Copy out each line below that has the word "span" in it.

- - -

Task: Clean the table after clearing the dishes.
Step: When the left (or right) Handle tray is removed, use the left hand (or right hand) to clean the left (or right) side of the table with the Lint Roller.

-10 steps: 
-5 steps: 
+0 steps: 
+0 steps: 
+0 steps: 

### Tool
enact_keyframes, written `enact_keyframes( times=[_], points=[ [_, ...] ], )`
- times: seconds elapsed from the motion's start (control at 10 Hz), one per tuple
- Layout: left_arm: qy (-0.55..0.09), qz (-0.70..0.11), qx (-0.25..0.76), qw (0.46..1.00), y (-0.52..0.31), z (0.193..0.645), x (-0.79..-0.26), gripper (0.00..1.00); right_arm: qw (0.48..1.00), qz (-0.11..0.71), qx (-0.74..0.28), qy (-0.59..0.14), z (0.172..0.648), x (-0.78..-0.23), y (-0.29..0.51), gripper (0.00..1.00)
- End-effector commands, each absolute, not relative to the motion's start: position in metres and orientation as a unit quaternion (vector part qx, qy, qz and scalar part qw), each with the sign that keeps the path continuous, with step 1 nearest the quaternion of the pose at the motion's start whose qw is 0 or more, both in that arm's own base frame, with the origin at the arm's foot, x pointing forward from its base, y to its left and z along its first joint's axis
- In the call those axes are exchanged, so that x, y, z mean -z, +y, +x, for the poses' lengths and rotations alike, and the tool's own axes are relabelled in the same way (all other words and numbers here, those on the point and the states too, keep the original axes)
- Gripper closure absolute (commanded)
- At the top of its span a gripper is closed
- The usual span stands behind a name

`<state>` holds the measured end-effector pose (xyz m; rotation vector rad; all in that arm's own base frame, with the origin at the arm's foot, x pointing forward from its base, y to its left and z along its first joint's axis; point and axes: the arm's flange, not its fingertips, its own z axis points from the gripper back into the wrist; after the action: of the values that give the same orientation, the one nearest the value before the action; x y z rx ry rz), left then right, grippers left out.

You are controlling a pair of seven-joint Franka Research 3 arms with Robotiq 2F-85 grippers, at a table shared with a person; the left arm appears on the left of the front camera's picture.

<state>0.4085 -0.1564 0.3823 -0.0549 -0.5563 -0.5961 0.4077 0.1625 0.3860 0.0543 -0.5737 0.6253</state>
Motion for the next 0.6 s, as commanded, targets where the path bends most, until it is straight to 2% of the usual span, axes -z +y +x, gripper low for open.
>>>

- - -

• RESPONSE BOX:
- At the top of its span a gripper is closed
- The usual span stands behind a name
Motion for the next 0.6 s, as commanded, targets where the path bends most, until it is straight to 2% of the usual span, axes -z +y +x, gripper low for open.

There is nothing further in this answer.